(INPUT DATA):
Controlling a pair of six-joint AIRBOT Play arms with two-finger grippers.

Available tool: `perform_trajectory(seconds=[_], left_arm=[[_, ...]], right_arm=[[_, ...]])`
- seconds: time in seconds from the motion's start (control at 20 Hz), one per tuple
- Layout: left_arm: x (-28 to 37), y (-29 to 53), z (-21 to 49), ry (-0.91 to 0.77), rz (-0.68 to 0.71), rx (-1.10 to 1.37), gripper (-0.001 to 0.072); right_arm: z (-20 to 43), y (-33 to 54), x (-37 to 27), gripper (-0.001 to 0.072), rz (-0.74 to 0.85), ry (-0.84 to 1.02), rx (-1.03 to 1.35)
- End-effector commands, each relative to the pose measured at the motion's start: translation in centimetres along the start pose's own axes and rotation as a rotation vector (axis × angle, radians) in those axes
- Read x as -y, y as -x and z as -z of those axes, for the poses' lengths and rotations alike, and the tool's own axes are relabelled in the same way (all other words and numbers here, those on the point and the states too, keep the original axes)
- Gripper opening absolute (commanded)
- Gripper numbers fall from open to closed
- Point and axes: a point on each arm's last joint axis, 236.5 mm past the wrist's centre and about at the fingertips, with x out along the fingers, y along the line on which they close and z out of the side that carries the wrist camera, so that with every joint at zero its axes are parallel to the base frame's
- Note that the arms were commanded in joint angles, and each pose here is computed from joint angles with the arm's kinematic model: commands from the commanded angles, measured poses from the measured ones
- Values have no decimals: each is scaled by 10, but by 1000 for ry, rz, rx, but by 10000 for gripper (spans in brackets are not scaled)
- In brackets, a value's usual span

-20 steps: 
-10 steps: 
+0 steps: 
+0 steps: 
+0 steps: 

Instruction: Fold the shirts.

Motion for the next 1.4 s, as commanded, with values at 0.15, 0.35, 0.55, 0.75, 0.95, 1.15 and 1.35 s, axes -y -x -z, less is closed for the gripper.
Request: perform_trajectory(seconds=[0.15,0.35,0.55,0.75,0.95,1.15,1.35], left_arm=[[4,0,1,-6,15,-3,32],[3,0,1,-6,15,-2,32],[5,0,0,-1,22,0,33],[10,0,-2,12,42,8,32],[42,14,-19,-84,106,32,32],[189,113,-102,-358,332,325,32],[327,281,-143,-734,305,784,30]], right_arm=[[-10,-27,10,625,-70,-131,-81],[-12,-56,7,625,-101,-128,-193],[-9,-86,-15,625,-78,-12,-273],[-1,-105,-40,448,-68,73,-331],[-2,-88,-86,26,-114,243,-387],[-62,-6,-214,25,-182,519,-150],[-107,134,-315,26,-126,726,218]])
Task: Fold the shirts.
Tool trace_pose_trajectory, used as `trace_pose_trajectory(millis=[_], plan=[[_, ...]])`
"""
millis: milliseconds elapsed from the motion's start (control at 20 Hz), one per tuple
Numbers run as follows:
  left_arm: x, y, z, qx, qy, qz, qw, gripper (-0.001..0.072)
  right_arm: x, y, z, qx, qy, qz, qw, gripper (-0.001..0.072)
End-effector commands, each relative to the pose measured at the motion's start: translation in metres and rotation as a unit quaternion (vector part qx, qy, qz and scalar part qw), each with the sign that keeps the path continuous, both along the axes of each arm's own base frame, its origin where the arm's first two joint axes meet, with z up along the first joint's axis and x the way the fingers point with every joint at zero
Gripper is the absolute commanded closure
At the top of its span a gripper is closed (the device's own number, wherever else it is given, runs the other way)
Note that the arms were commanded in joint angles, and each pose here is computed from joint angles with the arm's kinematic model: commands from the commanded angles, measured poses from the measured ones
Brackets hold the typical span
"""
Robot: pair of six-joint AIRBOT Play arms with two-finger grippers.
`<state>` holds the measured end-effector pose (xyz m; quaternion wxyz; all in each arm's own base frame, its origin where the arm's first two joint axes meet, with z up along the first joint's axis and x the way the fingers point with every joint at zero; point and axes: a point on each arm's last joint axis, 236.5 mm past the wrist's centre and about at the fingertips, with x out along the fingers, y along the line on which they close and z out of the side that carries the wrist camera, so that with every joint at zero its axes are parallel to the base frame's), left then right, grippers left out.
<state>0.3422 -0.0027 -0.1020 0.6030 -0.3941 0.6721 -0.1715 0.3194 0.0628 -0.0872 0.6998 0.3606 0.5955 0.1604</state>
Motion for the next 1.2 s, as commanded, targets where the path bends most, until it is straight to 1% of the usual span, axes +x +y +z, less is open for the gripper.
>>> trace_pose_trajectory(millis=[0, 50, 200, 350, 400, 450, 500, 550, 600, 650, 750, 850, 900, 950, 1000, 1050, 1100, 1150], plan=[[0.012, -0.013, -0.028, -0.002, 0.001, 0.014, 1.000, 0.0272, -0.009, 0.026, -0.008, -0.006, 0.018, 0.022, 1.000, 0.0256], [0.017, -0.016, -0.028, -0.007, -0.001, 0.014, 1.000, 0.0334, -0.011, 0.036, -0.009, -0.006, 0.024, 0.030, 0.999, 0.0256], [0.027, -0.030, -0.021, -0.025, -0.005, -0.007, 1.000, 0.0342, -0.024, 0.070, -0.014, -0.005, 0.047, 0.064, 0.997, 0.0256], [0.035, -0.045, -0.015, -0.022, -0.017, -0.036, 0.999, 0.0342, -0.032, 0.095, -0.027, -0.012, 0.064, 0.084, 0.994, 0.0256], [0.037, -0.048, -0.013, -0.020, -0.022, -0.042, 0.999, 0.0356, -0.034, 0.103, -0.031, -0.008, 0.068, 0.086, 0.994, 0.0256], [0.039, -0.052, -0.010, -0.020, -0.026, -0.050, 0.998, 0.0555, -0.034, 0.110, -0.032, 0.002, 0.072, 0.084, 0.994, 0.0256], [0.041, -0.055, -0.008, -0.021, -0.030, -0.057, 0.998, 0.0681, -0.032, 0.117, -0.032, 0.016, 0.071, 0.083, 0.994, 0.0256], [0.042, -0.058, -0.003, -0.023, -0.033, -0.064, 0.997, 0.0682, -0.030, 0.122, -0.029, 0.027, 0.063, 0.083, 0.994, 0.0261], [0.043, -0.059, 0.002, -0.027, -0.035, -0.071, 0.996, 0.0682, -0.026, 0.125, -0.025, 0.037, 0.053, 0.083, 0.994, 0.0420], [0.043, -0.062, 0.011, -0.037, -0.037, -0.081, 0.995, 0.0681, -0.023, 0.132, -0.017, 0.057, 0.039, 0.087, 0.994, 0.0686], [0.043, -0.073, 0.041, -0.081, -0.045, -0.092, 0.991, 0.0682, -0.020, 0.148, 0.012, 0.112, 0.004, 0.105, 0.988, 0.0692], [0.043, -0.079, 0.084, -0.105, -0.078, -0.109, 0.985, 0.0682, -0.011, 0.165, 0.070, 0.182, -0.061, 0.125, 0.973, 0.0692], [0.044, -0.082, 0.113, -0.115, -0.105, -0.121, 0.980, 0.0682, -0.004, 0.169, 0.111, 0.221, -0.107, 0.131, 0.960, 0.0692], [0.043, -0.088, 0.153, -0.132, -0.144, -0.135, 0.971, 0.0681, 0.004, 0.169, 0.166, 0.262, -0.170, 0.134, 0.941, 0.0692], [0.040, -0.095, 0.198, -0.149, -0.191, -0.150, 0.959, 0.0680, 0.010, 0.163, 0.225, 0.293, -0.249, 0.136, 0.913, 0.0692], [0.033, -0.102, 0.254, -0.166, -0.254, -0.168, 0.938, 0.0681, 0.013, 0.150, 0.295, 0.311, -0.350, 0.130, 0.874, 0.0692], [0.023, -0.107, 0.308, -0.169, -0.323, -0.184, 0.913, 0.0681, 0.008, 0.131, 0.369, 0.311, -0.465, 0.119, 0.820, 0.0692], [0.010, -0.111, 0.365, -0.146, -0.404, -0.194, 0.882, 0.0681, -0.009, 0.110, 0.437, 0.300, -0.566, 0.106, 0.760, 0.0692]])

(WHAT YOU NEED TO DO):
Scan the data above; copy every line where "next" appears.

(YOUR RESPONSE):
Motion for the next 1.4 s, as commanded, with values at 0.15, 0.35, 0.55, 0.75, 0.95, 1.15 and 1.35 s, axes -y -x -z, less is closed for the gripper.
Motion for the next 1.2 s, as commanded, targets where the path bends most, until it is straight to 1% of the usual span, axes +x +y +z, less is open for the gripper.

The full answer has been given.